La détention et l'usage des instruments de paiement en France

Abel François Maître de conférences en économie, EM Strasbourg Business School, université de Strasbourg (LARGE) et Télécom ParisTech (département SES).
David Bounie
Marianne Verdier * CRED (Centre de recherches en économie et droit), Université Paris 2 Panthéon-Assas ; CERNA (Centre d'économie industrielle), École des Mines de Paris. Contact : Marianne.Verdier@u-paris2.fr.L'auteur remercie Jean-Michel Pailhon pour ses commentaires et suggestions.
Marc Bourreau


L'objet de cet article est de proposer une photographie générale de la détention et de l'usage des instruments de paiement en France et de déterminer quels facteurs influencent les comportements de paiement des individus.

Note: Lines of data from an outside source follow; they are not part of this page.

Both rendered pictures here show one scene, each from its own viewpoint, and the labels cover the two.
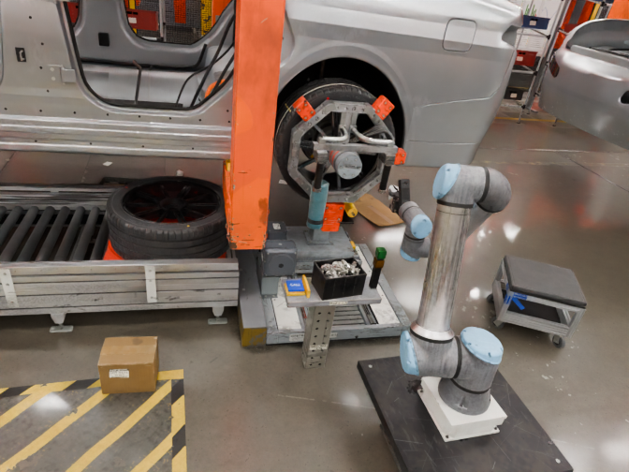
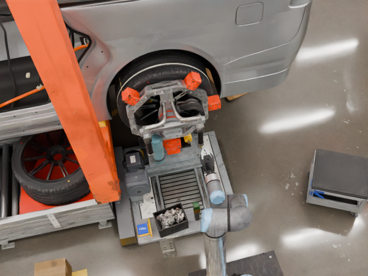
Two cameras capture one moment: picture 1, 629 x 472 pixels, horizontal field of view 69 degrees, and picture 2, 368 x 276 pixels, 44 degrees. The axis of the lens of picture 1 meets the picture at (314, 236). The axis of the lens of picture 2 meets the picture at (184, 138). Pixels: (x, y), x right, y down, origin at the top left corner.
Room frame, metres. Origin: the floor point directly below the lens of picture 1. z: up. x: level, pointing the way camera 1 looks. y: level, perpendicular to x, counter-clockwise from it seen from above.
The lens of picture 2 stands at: (0.40, -0.49, 3.28)
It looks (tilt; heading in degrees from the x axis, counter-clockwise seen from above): 54 degrees down; 10
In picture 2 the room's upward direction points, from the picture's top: 5 degrees counter-clockwise
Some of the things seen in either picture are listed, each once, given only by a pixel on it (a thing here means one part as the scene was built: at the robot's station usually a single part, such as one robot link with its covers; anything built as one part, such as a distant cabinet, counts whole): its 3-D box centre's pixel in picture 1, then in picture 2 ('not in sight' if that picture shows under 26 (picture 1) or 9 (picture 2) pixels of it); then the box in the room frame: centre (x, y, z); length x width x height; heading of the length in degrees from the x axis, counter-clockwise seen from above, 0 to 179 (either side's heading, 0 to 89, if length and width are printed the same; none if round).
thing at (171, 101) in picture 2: (372, 129); (184, 106); (2.23, -0.20, 1.03); 0.19 x 0.18 x 0.11; 17
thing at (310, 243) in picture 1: (319, 225); (170, 137); (2.48, -0.02, 0.32); 0.40 x 0.30 x 0.28; 107
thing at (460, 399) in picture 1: (466, 385); not in sight; (1.23, -0.64, 0.43); 0.19 x 0.19 x 0.10
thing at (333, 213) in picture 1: (329, 212); (171, 139); (2.35, -0.06, 0.48); 0.16 x 0.12 x 0.17; 17
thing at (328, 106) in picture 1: (340, 154); (168, 112); (2.32, -0.07, 0.85); 0.54 x 0.07 x 0.54; 107
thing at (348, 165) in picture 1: (343, 159); (170, 120); (2.25, -0.09, 0.85); 0.21 x 0.14 x 0.14; 17
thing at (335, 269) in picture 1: (338, 276); (170, 220); (1.68, -0.13, 0.51); 0.20 x 0.14 x 0.13; 116
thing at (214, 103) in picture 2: (395, 155); (213, 103); (2.41, -0.37, 0.85); 0.09 x 0.08 x 0.07; 107
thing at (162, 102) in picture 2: (333, 127); (154, 112); (2.17, -0.01, 1.03); 0.19 x 0.18 x 0.11; 17

Nous montrons qu'une grande majorité des Français disposent, outre les espèces, d'un chéquier et d'une carte de débit pour régler leurs dépenses. Les instruments de paiement qui permettent de gérer une trésorerie (cartes de crédit, certaines cartes accréditives ou privatives) sont moins développés. L'âge, le revenu, le diplôme et la profession influencent les taux de détention pour le chèque et la carte de débit. L'usage des instruments de paiement dépend non seulement de l'âge et du revenu de l'individu mais aussi des caractéristiques de la transaction (valeur, type de commerce, etc.).